Em parte alguma do rol de considerações sobre esta matéria, elaborado pela AT, quer nos presentes autos quer no PA que o precedeu, se descortinam argumentos que ponham em causa as conclusões formuladas no trabalho que se vem a seguir na presente decisão e que se acabam de citar. É que, ao contrário do sustentado pela AT, a interpretação defendida nas decisões arbitrais proferidas no âmbito dos processos n.ºs 65/2017-T, 268/2015-T e 160/2017-T não assenta numa “interpretação meramente “formal” dos pressupostos que subjazem à eliminação da dupla tributação económica dos lucros distribuídos, não sendo, de resto, consentânea com o legalmente determinado” . A interpretação da AT, conduz a uma efectiva dupla tributação do rendimento em questão, na esfera da seguradora, em sede de IRC, e, depois, na esfera da contraparte desta, em sede de IRS, já que “quando contrata um seguro unit-linked, o particular vai sempre pagar IRS sobre a valorização, ainda que com um benefício fiscal.” .

Como refere o trabalho aqui seguido “a lei estrutura um sistema que tem a sua trave-mestra na neutralidade fiscal da companhia de seguros que cria e gere os unit linked, prevendo que esta, como qualquer pessoa colectiva, se vá desonerando de uma série de encargos fiscais cobrados antecipadamente (retenções na fonte e tributação de lucros distribuídos), pela razão de que a jusante todos esses rendimentos serão tributados na esfera do segurado pessoa singular.” .

Não se tem, igualmente, por correcta, outra ideia angular do argumentário da AT, segundo a qual “as comissões recebidas constituem o único rendimento que afeta o resultado contabilístico da seguradora, pois que os rendimentos gerados pelas carteiras Unit Linked, apesar de registados como proveitos da Requerente, não se destinam a si, que detém e gere aquelas carteiras, mas sim aos tomadores de seguro que são os destinatários desses lucros (isto, na eventualidade de os haver), sendo na sua esfera que ocorre a tributação” , pelo menos no sentido implícito e, para o caso, relevante, de que aqueles rendimentos seriam imediatamente rendimento dos tomadores, o que é, desde logo, e para além do mais, manifesto, na medida em que, aquando da sua distribuição pelo fundo ou sociedade participada, não contribuem (nem devem, nem a AT sustenta que devam contribuir) para a base tributável dos tomadores de seguro.

As “provisões que a seguradora faz (rectius, tem o dever legal de fazer) com vista à cobertura” das suas responsabilidades, e das quais decorre a “imputação” apontada pela AT, como apontam os autores que ora nos têm guiado, “é uma matéria independente cujo funcionamento não pode ser utilizado para impedir os efeitos acima referidos”  .

Efetivamente, “As provisões, ao cativarem lucros que de outra forma seriam distribuídos, vão traduzir-se na libertação de fundos que vão ser investidos em determinados activos, com maior ou menor risco, com maior ou menor rentabilidade.

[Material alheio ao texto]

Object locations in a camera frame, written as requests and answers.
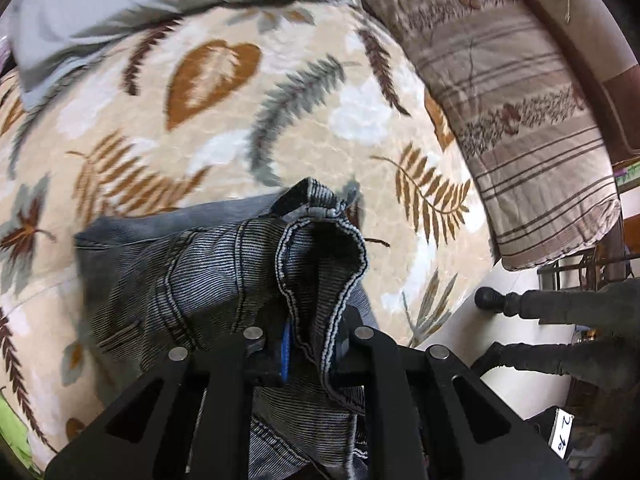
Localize white paper tag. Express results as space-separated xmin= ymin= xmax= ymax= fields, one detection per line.
xmin=548 ymin=408 xmax=574 ymax=458

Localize brown striped pillow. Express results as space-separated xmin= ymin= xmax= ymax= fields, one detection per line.
xmin=362 ymin=0 xmax=620 ymax=270

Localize cream leaf-print blanket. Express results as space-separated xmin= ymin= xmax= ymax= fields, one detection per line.
xmin=1 ymin=3 xmax=494 ymax=472

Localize brown wooden headboard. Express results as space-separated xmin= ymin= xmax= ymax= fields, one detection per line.
xmin=523 ymin=0 xmax=639 ymax=164

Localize grey denim pants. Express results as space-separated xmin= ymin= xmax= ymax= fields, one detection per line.
xmin=75 ymin=178 xmax=374 ymax=479

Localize bright green cloth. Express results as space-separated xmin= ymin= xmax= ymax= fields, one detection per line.
xmin=1 ymin=394 xmax=41 ymax=479

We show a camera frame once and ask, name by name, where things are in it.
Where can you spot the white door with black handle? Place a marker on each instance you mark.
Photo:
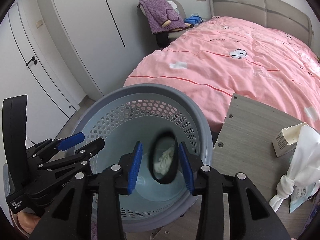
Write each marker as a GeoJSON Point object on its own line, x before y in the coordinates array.
{"type": "Point", "coordinates": [23, 73]}

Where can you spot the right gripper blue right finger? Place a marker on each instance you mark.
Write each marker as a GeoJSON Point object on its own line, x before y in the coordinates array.
{"type": "Point", "coordinates": [188, 174]}

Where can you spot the white paper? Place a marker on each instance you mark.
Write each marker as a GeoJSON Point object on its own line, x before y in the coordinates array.
{"type": "Point", "coordinates": [163, 162]}

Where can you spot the white torn carton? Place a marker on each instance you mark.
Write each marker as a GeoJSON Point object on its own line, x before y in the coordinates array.
{"type": "Point", "coordinates": [285, 141]}

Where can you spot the blue item on nightstand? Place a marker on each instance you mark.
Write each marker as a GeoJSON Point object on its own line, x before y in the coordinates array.
{"type": "Point", "coordinates": [193, 19]}

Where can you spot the grey perforated trash basket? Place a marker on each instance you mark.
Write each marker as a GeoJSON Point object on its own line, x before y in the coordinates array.
{"type": "Point", "coordinates": [130, 119]}

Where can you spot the pink bed quilt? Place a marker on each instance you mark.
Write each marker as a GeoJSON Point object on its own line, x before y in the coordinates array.
{"type": "Point", "coordinates": [226, 56]}

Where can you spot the black elastic band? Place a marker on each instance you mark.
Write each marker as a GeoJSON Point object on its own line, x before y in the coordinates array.
{"type": "Point", "coordinates": [162, 142]}

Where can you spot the white wardrobe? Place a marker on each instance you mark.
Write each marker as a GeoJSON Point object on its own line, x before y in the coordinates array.
{"type": "Point", "coordinates": [101, 41]}

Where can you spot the grey upholstered headboard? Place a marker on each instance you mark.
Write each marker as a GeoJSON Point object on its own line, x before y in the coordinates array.
{"type": "Point", "coordinates": [274, 14]}

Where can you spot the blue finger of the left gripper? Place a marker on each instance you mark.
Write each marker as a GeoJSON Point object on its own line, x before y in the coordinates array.
{"type": "Point", "coordinates": [48, 149]}
{"type": "Point", "coordinates": [71, 141]}

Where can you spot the purple knitted garment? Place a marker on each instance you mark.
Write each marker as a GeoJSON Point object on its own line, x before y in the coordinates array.
{"type": "Point", "coordinates": [160, 13]}

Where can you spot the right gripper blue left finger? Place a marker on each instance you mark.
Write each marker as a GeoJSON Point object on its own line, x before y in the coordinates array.
{"type": "Point", "coordinates": [134, 166]}

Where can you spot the person's left hand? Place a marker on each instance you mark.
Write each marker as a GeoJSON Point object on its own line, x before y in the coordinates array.
{"type": "Point", "coordinates": [26, 222]}

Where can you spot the chair beside bed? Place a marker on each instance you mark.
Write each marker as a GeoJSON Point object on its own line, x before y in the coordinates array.
{"type": "Point", "coordinates": [170, 22]}

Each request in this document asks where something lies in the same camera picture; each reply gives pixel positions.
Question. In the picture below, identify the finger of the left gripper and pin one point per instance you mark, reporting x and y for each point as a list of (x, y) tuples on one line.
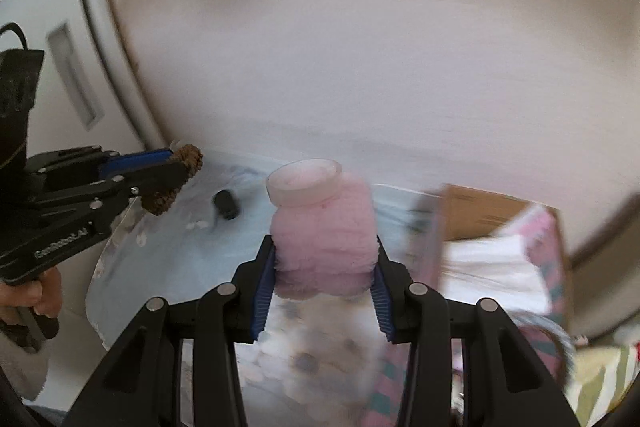
[(156, 186), (140, 159)]

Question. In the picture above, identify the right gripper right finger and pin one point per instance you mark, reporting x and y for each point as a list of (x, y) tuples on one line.
[(504, 381)]

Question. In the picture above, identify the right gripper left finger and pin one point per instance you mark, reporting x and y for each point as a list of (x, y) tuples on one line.
[(137, 383)]

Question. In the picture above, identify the white cloth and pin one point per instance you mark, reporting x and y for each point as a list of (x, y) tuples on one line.
[(493, 267)]

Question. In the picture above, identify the person's left hand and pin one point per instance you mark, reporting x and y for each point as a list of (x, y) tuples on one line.
[(43, 295)]

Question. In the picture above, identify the small black cap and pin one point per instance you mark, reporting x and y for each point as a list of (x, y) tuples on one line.
[(226, 205)]

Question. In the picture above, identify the green striped blanket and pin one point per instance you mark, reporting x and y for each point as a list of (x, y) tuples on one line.
[(602, 377)]

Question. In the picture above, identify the floral blue mat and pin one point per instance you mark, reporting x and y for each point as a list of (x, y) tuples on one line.
[(322, 361)]

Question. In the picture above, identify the cardboard box with pink wrap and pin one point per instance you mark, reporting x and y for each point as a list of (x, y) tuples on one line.
[(468, 213)]

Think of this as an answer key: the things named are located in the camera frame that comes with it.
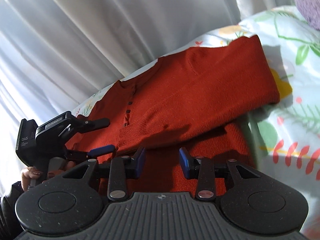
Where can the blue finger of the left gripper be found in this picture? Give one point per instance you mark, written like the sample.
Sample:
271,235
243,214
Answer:
102,150
90,126

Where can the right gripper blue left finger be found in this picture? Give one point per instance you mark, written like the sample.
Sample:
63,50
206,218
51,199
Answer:
129,166

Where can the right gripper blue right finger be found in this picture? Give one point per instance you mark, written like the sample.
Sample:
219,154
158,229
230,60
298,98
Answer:
191,166

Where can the red knit sweater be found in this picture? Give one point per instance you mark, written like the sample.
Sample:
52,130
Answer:
192,99

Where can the black jacket sleeve forearm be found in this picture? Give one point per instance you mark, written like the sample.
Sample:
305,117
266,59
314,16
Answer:
10,225

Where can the left hand with painted nails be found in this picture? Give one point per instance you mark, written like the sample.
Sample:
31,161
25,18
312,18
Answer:
29,173

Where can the white curtain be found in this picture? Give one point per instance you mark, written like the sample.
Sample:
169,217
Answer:
57,53

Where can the floral white bed sheet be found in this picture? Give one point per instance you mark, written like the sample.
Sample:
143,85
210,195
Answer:
283,137

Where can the purple fuzzy cloth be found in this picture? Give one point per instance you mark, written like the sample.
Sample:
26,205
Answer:
309,9

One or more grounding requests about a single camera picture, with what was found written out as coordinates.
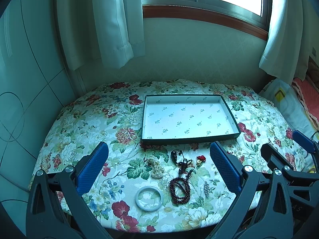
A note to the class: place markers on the white jade bangle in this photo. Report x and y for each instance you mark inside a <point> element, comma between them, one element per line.
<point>149,199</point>

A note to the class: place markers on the silver rhinestone leaf brooch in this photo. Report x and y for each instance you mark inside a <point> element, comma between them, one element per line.
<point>206,189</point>

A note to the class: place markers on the white yellow pillow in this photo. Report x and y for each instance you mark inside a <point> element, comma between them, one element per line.
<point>285,99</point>

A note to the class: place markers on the window with wooden sill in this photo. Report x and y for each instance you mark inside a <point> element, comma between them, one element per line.
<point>248,16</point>

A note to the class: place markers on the floral bedspread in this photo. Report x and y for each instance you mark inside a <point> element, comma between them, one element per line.
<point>112,113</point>

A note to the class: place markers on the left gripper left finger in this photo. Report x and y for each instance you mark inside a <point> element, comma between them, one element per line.
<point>45,217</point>

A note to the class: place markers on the green white jewelry tray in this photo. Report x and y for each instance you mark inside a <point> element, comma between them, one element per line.
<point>171,119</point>

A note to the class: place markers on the white curtain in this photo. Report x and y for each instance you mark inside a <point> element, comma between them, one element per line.
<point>109,30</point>
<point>287,50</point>

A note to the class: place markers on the left white curtain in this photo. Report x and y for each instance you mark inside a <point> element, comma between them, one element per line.
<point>109,30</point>

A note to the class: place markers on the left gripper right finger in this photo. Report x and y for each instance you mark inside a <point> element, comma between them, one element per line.
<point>262,206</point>

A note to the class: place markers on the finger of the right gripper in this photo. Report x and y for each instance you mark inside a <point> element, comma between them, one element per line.
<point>309,145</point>
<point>275,160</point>

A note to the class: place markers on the right white curtain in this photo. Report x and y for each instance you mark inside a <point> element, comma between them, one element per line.
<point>287,50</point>

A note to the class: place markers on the red knot gold charm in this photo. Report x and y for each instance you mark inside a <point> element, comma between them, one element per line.
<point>200,160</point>

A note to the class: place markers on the red blanket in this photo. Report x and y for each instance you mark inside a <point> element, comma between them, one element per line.
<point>308,97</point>

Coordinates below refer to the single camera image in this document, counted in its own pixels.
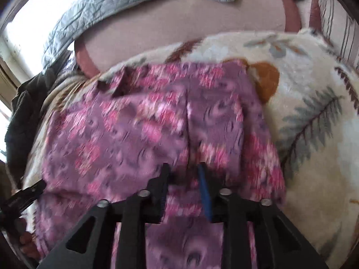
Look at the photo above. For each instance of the striped floral cushion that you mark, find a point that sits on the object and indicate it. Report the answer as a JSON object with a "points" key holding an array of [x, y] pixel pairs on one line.
{"points": [[337, 27]]}

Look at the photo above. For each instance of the wooden window frame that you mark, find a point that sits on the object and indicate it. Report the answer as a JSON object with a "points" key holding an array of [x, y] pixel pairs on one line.
{"points": [[8, 84]]}

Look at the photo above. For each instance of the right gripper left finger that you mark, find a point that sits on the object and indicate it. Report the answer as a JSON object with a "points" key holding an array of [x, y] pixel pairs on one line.
{"points": [[113, 230]]}

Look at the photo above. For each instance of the purple floral shirt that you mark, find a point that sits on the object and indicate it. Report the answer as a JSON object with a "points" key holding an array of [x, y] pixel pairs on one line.
{"points": [[115, 139]]}

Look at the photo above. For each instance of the cream leaf-pattern blanket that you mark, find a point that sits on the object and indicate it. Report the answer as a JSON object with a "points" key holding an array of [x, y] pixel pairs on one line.
{"points": [[309, 100]]}

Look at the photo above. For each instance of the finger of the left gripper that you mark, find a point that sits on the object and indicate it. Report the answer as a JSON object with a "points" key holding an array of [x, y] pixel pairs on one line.
{"points": [[20, 201]]}

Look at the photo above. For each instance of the pink quilted bedding roll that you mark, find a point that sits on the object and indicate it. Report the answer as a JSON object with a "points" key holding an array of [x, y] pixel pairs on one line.
{"points": [[164, 22]]}

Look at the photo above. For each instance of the dark grey knitted garment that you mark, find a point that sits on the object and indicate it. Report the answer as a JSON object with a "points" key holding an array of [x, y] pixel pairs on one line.
{"points": [[26, 114]]}

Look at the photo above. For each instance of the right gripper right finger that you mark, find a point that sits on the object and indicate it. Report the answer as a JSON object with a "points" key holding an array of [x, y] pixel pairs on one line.
{"points": [[255, 234]]}

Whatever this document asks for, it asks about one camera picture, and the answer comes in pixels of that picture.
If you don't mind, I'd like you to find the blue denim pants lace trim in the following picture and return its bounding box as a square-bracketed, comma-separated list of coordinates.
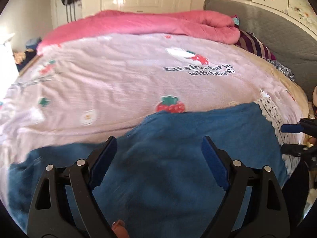
[8, 103, 307, 237]

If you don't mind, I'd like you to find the left hand thumb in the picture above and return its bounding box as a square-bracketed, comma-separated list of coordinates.
[112, 220, 130, 238]

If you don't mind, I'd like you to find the dark floral fabric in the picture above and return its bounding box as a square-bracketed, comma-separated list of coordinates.
[266, 59, 295, 82]

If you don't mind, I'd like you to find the grey padded headboard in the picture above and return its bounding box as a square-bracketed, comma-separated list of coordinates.
[204, 0, 317, 100]

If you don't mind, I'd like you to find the striped purple pillow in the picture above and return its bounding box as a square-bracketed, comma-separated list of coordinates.
[235, 30, 276, 60]

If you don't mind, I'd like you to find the pink strawberry bear bedsheet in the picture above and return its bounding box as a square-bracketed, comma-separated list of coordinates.
[0, 33, 310, 204]

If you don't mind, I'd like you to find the pink plush comforter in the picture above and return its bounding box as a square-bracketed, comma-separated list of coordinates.
[36, 10, 240, 56]

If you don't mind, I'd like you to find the blue folded clothes pile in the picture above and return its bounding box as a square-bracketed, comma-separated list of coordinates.
[25, 37, 42, 51]

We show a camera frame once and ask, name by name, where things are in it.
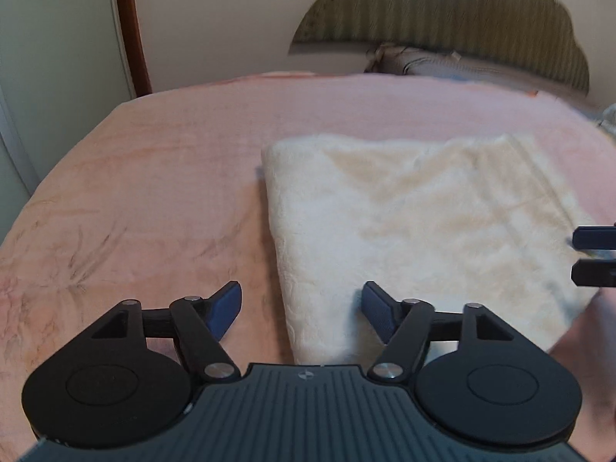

A questão do maior ou menor risco do seguro é uma questão distinta da forma mais ou menos segura como pode ser feito o investimento que vai permitir pagar futuramente as prestações desse seguro, as quais são sempre devidas independentemente da política concreta de investimentos da seguradora” , já que “Se a companhia de seguros faz uma provisão de l00, pode ao mesmo tempo investir esses 100 num depósito a prazo, em obrigações, em acções ou noutros activos quaisquer.”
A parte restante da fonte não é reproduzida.